He laughed nervously and shook his head “I don’t think you’ll be saying that after you hear this. I could get killed for this. Literally. He could kill me, if he found out.” He got up and started pacing.
“Who?” I asked. Draco didn’t answer, but kept pacing and clenching his fists. Suddenly he winced, uncurling his fist. There were crescent shaped marks from his nails, and they had begun to bleed. I stood up, walking over to him. I uncurled his other fist and lead him back over to his bed, sitting him down. I sat next to him.
“You don’t have to do this.” I told him. He shook his head.
“I do.” He said. His voice was thick. I glanced up at his face and was shocked to see his eyes shining with tears. “I have to tell someone. I can’t do it anymore. I can’t…” I took his hand in mine.
“It’s okay. You can trust me, Draco.”
“I know.” He swallowed “I know, that’s why I’m telling you. But I don’t think you’ll want anything to do with me once I’ve told you.”
“Draco…” I began, but he shook his head and, without saying anything, unbuttoned the cuff of his sleeve. I frowned, but said nothing.
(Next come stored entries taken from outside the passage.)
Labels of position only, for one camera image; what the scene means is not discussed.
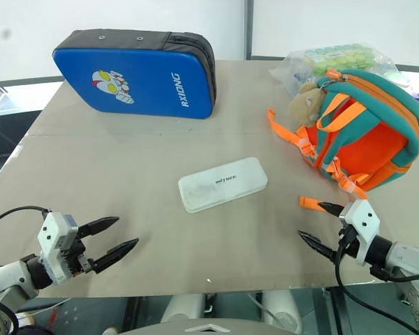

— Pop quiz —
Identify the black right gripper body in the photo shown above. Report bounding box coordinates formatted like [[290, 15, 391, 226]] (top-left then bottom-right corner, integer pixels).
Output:
[[336, 225, 360, 261]]

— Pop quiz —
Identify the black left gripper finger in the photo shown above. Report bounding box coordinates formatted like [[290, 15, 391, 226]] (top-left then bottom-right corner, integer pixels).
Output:
[[89, 237, 140, 275], [77, 216, 121, 241]]

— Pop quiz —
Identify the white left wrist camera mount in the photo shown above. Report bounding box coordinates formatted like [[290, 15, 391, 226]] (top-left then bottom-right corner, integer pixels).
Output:
[[37, 211, 80, 285]]

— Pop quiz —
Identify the blue grey padded case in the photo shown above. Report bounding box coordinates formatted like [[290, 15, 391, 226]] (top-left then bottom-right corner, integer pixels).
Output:
[[52, 29, 217, 121]]

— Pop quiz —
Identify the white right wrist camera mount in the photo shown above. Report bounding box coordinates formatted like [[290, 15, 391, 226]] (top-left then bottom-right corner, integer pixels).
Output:
[[339, 199, 381, 267]]

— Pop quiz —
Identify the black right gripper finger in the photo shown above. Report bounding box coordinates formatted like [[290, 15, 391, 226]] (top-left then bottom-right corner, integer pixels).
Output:
[[297, 229, 339, 263], [316, 201, 346, 221]]

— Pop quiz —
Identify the white rounded shape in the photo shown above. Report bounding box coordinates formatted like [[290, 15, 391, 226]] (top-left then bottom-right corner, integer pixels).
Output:
[[159, 294, 206, 324], [260, 289, 304, 333]]

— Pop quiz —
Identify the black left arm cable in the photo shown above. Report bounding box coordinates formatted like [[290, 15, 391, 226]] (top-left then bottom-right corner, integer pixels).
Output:
[[0, 205, 52, 232]]

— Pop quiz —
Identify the clear bag of green tablets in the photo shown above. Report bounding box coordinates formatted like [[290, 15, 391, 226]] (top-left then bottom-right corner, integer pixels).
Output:
[[269, 42, 411, 99]]

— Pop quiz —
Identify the white pencil box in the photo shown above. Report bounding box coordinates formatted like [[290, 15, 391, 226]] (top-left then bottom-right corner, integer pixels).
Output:
[[177, 156, 269, 214]]

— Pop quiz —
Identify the beige plush toy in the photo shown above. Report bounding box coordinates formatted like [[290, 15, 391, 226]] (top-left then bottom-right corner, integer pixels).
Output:
[[287, 82, 328, 126]]

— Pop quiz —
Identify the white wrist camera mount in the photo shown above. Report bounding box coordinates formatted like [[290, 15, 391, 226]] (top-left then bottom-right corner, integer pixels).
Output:
[[339, 199, 381, 267], [37, 211, 80, 285]]

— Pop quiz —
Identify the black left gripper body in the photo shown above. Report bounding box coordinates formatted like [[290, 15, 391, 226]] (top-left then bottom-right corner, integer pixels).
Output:
[[60, 225, 95, 277]]

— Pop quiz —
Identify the grey curved robot body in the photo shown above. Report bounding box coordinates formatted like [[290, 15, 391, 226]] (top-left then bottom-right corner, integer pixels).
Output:
[[120, 316, 300, 335]]

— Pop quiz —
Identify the grey metal pole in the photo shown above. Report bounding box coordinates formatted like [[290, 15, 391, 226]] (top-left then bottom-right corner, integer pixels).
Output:
[[244, 0, 256, 61]]

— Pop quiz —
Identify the teal orange backpack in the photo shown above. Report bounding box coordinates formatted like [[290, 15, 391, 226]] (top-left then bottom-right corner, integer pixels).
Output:
[[267, 68, 419, 211]]
Wordlessly, he started rolling up his shirt sleeve. Once he’d rolled it up to elbow length, he took a breath and turned his arm over. I gasped, springing up off the bed. The room seemed to be spinning around me, but I couldn’t tear my eyes away from Draco’s arm. Tattooed onto his pale skin was the Dark Mark. Voldemort’s mark. The room was spinning faster now, and I staggered back into the oak dresser. I sank to the floor.
“No. No, no, no.” It took me a minute to realise that it was my voice saying it. It was all I could say, and I couldn’t stop, until all the ‘no’s’ came out as one word “Nononononononononono.”
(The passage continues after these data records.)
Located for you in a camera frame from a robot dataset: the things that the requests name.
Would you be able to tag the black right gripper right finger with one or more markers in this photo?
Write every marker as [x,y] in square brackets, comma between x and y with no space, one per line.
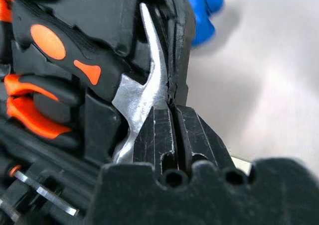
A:
[199,138]

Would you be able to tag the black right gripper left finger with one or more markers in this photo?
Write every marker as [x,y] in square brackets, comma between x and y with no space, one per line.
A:
[154,138]

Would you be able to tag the black orange claw hammer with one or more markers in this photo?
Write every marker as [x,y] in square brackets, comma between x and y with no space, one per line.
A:
[154,85]

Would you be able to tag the black plastic tool case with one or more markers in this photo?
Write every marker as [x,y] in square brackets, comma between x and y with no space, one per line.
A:
[104,16]

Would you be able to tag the silver blade utility knife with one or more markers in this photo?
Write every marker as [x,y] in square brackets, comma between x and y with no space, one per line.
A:
[49,195]

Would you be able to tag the blue plastic object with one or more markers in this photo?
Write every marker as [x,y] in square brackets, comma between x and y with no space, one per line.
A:
[203,18]

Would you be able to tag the orange black pliers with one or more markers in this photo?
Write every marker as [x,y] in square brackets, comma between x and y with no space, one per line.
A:
[27,115]

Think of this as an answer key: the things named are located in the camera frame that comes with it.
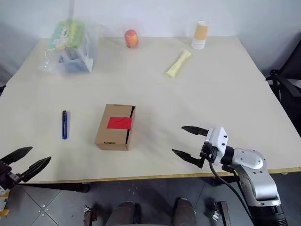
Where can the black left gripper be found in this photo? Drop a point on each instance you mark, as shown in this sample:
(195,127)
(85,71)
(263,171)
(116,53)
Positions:
(7,175)

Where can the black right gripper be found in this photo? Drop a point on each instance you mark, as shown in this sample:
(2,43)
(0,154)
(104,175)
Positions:
(208,153)

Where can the blue utility knife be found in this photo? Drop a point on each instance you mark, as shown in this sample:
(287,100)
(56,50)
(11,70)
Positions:
(65,124)

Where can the brown cardboard box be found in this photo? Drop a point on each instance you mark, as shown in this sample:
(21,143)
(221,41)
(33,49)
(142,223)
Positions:
(113,139)

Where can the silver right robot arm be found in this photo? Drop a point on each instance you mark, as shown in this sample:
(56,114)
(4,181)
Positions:
(258,179)

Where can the yellow floor object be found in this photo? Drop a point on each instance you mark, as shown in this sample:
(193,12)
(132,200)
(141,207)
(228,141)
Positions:
(3,210)

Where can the dark rounded shape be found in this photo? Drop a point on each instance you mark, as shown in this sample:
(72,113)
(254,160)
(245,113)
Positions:
(184,212)
(124,214)

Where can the red tape patch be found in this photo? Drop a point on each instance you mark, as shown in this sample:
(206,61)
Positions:
(120,123)

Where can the yellow wrapped snack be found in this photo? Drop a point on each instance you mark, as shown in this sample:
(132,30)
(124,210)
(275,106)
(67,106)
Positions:
(178,63)

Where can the orange and white paper cup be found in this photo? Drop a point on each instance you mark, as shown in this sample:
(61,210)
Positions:
(200,35)

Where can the blue and white package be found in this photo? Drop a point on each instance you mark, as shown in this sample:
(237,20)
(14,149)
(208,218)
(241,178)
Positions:
(75,63)

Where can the black chair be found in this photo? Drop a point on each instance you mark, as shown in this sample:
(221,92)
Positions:
(289,82)

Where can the red yellow apple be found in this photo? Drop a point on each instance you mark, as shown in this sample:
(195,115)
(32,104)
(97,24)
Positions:
(131,38)

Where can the clear plastic bag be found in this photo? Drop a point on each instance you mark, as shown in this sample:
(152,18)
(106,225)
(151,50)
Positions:
(91,47)

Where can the green packaged goods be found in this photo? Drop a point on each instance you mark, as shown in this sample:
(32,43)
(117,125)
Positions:
(68,33)

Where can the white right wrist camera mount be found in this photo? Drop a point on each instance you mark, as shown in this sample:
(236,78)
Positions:
(218,139)

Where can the metal clamp bracket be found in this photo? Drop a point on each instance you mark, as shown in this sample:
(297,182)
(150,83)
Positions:
(90,216)
(219,212)

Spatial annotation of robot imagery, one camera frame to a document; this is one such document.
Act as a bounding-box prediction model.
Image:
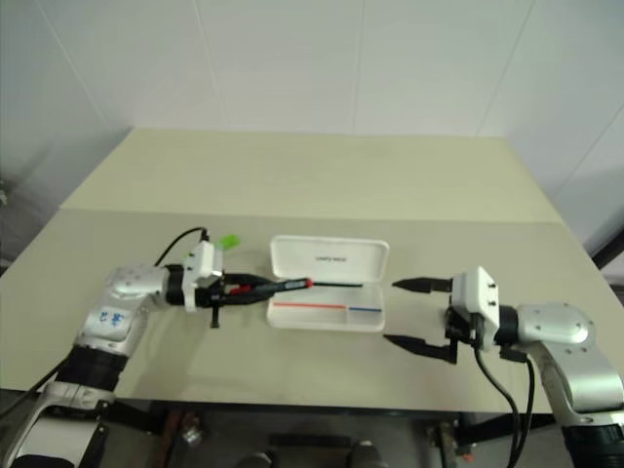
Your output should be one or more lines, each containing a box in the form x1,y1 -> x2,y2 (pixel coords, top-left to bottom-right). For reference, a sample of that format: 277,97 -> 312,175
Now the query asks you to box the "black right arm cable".
473,340 -> 520,468
501,347 -> 538,468

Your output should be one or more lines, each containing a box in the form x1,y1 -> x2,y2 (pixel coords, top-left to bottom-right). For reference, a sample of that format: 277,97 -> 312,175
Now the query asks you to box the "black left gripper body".
194,272 -> 231,330

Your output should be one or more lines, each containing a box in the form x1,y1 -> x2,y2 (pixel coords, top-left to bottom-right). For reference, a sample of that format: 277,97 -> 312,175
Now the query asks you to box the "white pencil case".
265,234 -> 391,334

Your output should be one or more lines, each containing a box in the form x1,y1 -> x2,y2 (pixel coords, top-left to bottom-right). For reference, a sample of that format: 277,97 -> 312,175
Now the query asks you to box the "black table frame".
97,398 -> 566,468

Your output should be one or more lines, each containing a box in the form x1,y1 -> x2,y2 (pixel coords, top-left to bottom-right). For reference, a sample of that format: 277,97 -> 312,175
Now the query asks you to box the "red and black marker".
229,276 -> 366,296

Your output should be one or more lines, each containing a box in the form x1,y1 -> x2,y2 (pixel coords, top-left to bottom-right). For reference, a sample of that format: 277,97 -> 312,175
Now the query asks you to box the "black stand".
590,227 -> 624,285

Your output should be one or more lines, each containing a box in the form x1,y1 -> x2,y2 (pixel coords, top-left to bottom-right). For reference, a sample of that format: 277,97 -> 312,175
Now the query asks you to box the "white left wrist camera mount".
182,240 -> 226,314

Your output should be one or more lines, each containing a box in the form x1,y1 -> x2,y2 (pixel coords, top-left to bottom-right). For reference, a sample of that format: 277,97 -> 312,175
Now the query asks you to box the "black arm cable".
0,363 -> 67,420
501,347 -> 538,468
154,225 -> 212,268
473,340 -> 520,468

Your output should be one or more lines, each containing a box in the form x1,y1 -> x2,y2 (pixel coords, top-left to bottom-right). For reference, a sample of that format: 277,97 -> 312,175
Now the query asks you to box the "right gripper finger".
383,332 -> 458,367
391,276 -> 455,294

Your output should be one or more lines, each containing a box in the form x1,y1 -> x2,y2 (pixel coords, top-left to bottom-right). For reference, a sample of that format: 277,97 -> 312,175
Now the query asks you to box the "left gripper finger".
224,284 -> 290,306
224,273 -> 280,288

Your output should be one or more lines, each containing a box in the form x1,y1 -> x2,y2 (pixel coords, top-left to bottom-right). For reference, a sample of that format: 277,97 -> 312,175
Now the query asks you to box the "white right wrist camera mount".
448,265 -> 502,353

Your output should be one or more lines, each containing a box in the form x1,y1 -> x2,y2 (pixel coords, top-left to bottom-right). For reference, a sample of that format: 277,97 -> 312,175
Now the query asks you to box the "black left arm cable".
0,363 -> 67,420
154,225 -> 212,268

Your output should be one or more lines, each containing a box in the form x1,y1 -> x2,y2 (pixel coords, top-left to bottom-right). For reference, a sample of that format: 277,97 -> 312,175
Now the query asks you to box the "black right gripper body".
444,292 -> 484,353

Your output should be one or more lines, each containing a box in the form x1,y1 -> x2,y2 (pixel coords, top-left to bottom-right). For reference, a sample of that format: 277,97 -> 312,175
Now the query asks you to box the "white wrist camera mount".
448,265 -> 502,353
182,240 -> 226,314

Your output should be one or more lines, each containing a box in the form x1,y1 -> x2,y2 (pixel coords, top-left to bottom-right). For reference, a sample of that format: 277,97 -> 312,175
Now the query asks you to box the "grey metal floor object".
427,422 -> 472,462

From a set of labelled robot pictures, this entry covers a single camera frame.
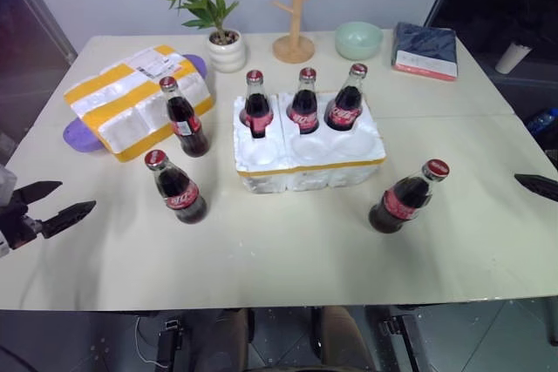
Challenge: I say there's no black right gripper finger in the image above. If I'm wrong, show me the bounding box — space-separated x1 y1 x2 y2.
514 172 558 204

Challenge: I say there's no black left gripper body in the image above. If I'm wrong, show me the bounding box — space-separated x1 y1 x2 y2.
0 192 46 252

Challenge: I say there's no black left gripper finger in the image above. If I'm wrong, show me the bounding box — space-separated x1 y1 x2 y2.
42 200 98 240
11 179 64 213

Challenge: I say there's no glass cola bottle red label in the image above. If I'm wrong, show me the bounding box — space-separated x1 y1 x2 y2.
242 69 276 140
158 76 212 159
143 149 209 226
284 66 324 136
368 159 451 235
323 62 369 133

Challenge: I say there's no white foam lid yellow tape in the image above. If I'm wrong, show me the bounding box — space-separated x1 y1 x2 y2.
63 44 217 165

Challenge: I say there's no white foam bottle tray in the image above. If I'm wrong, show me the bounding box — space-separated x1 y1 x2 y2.
232 89 388 194

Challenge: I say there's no blue plastic bottle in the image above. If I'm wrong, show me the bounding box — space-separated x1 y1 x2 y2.
524 109 558 134

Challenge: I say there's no purple flat object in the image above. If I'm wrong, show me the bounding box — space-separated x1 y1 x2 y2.
62 53 208 153

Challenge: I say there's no white paper cup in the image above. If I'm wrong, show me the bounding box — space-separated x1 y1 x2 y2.
493 40 534 75

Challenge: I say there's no navy folded cloth package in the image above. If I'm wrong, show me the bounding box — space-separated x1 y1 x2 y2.
390 21 459 83

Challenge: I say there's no brown rounded shape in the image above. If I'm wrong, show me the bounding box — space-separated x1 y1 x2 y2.
204 307 250 372
319 305 377 372

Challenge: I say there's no white ribbed plant pot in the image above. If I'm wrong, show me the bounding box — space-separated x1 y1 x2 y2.
205 28 248 74

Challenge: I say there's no pale green bowl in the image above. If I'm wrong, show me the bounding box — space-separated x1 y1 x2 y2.
334 21 385 62

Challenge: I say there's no wooden mug tree stand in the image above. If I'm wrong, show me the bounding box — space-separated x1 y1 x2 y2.
270 0 324 64

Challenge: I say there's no thin white cable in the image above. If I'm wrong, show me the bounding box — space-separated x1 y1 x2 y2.
133 314 169 368

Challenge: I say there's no black table frame bracket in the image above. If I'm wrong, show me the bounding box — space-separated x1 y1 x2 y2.
378 305 422 372
155 318 185 369
“Nora.” Draco was saying “Nora, please listen.”
I was quiet, trying to register what the words he was saying meant. Listen. I’d promised I’d listen to everything first. I nodded, waving a hand.
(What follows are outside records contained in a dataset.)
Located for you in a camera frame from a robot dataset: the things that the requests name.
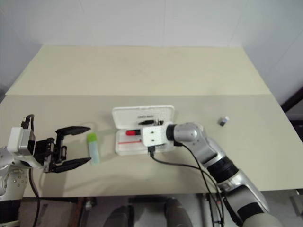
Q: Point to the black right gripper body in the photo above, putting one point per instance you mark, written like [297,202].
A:
[159,122]

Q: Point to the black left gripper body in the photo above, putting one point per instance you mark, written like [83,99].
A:
[50,152]

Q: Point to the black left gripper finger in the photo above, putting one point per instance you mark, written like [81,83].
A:
[73,130]
[71,164]

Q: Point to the red marker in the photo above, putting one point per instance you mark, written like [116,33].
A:
[132,133]

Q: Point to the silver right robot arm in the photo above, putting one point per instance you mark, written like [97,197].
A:
[213,151]

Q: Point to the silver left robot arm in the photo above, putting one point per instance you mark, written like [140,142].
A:
[8,180]

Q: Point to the white plastic pencil case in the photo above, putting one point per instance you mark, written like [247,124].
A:
[132,114]

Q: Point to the thin red pen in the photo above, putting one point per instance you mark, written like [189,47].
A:
[129,142]

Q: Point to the green glue stick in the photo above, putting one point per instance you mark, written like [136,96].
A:
[94,149]

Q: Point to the brown cardboard box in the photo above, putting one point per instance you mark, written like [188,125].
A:
[47,212]

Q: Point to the small grey block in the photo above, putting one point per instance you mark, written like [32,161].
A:
[223,121]

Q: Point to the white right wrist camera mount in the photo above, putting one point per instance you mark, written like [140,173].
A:
[154,136]

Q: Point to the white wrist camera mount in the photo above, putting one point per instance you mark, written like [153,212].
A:
[16,140]
[154,136]

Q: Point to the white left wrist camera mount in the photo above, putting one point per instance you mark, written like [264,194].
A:
[16,140]

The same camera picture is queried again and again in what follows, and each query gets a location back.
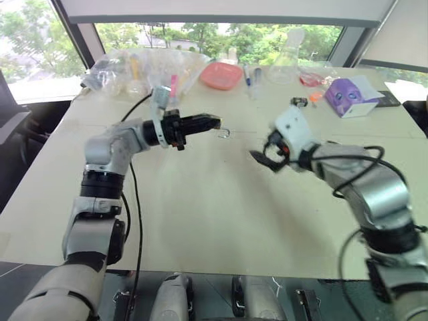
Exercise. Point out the black bracket under table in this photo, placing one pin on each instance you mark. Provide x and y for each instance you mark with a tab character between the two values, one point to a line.
309	304

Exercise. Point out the white roller blind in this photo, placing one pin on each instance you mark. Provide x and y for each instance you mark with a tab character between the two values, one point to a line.
220	8

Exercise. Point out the blue and white pen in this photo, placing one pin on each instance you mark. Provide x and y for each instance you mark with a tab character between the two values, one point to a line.
247	77

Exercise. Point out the dark chair back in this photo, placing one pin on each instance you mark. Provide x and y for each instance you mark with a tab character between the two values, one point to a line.
416	115

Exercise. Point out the clear plastic syringe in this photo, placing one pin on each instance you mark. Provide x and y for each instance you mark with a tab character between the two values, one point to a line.
258	78

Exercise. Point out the clear glass conical flask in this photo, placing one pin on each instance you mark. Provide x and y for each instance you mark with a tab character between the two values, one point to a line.
284	63

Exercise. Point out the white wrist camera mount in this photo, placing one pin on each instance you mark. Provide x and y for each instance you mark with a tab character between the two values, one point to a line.
161	100
294	128

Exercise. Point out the small orange cap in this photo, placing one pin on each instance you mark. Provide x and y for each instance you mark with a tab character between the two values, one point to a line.
315	97

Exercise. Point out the small black clip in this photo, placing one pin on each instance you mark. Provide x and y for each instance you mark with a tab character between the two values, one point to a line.
299	101

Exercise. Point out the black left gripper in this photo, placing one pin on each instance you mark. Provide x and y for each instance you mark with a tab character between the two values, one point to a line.
172	128

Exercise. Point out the dark office chair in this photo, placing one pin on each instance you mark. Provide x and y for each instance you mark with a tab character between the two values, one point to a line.
11	113

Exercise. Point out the pink plastic tray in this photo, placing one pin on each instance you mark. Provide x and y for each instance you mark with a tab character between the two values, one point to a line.
221	75

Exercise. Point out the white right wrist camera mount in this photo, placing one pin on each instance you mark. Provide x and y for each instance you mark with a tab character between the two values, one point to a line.
294	128

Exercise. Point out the red petri dish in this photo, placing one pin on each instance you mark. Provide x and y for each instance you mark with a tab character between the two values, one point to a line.
311	80

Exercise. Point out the beige roller blind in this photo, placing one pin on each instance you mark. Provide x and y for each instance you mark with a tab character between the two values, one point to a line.
398	36

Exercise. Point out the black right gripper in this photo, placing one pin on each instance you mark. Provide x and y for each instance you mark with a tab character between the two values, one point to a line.
278	143

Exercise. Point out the pink stick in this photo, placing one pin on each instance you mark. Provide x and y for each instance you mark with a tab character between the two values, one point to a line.
174	86

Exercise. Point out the grey rounded robot leg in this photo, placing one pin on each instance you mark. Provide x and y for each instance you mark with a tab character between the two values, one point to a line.
257	297
170	297

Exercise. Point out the pile of clear plastic bags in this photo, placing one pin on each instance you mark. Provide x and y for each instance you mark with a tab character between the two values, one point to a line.
147	70

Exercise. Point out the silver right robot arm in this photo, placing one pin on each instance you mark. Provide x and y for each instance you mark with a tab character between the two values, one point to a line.
378	190

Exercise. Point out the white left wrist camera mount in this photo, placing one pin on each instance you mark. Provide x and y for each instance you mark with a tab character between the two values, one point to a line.
161	100

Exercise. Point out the purple and white tissue box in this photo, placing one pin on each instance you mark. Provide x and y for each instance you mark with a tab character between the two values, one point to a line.
351	95

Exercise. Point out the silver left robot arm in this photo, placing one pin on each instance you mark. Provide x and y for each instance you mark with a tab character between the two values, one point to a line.
100	147

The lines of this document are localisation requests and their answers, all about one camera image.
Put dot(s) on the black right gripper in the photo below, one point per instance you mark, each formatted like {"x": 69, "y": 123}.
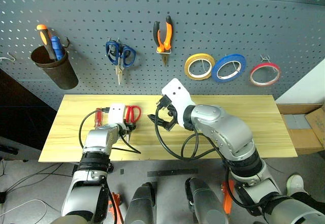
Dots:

“G-g-go on.” I stammered “I’m-I’m listening.”
I put my head between my knees, lest I passed out.
“Do you think I had a choice? My parents work for him. Bellatrix is so devoted… all the family that I still see, they all work for him. They’re all his followers. My father, he’s in Azkaban, and he-the Dar-”
“I know who you mean.” I interrupted, still staring at the floor from between my knees. Draco sighed.
“I suppose he’s using me as a kind of replacement for my father.”
“But were you reluctant?” I asked, not looking away from the floor.
“What?”
“When he branded you. When he recruited you. Were you unhappy about it?” I was afraid to look at Draco’s face.
“I was scared.” Draco said
“But were you unhappy about it?”
Draco didn’t say anything for a few seconds. Then he said “No.”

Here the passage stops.